Data Start Marker
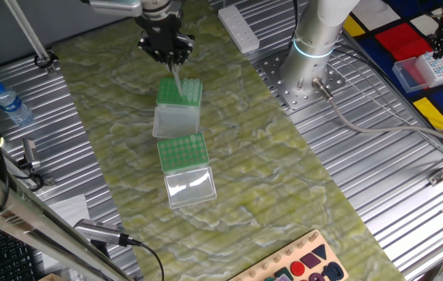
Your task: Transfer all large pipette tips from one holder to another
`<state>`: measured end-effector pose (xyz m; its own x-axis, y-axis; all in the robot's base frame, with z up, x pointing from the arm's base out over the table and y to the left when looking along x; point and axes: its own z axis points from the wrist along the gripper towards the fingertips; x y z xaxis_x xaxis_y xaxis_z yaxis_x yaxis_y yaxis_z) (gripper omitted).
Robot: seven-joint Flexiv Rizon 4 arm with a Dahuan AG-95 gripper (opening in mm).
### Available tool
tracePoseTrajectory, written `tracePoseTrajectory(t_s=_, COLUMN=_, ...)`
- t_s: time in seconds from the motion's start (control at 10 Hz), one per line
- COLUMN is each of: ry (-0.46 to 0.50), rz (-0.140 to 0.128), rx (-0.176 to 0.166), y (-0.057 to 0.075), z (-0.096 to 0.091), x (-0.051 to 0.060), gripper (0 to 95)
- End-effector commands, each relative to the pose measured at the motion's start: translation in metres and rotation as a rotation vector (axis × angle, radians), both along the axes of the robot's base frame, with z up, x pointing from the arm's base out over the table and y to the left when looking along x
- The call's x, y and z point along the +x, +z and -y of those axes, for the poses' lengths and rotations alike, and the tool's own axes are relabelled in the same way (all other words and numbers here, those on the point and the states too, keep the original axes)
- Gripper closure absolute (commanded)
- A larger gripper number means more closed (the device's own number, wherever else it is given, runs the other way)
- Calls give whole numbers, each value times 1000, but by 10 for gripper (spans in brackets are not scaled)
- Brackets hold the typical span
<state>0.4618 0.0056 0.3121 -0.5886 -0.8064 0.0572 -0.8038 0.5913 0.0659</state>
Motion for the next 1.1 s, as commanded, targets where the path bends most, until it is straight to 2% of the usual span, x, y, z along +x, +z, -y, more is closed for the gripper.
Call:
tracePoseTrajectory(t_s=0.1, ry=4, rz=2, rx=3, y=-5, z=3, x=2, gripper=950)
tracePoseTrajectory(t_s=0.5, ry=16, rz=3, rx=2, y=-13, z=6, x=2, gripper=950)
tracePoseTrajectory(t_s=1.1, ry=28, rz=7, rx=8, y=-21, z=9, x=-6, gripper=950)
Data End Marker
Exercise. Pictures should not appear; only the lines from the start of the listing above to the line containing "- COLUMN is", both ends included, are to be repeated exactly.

Response to this task.
Your task: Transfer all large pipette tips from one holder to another
`<state>`: measured end-effector pose (xyz m; its own x-axis, y-axis; all in the robot's base frame, with z up, x pointing from the arm's base out over the table and y to the left when looking along x; point and axes: its own z axis points from the wrist along the gripper towards the fingertips; x y z xaxis_x xaxis_y xaxis_z yaxis_x yaxis_y yaxis_z) (gripper omitted).
Robot: seven-joint Flexiv Rizon 4 arm with a Dahuan AG-95 gripper (opening in mm).
### Available tool
tracePoseTrajectory, written `tracePoseTrajectory(t_s=_, COLUMN=_, ...)`
- t_s: time in seconds from the motion's start (control at 10 Hz), one per line
- COLUMN is each of: ry (-0.46 to 0.50), rz (-0.140 to 0.128), rx (-0.176 to 0.166), y (-0.057 to 0.075), z (-0.096 to 0.091), x (-0.051 to 0.060), gripper (0 to 95)

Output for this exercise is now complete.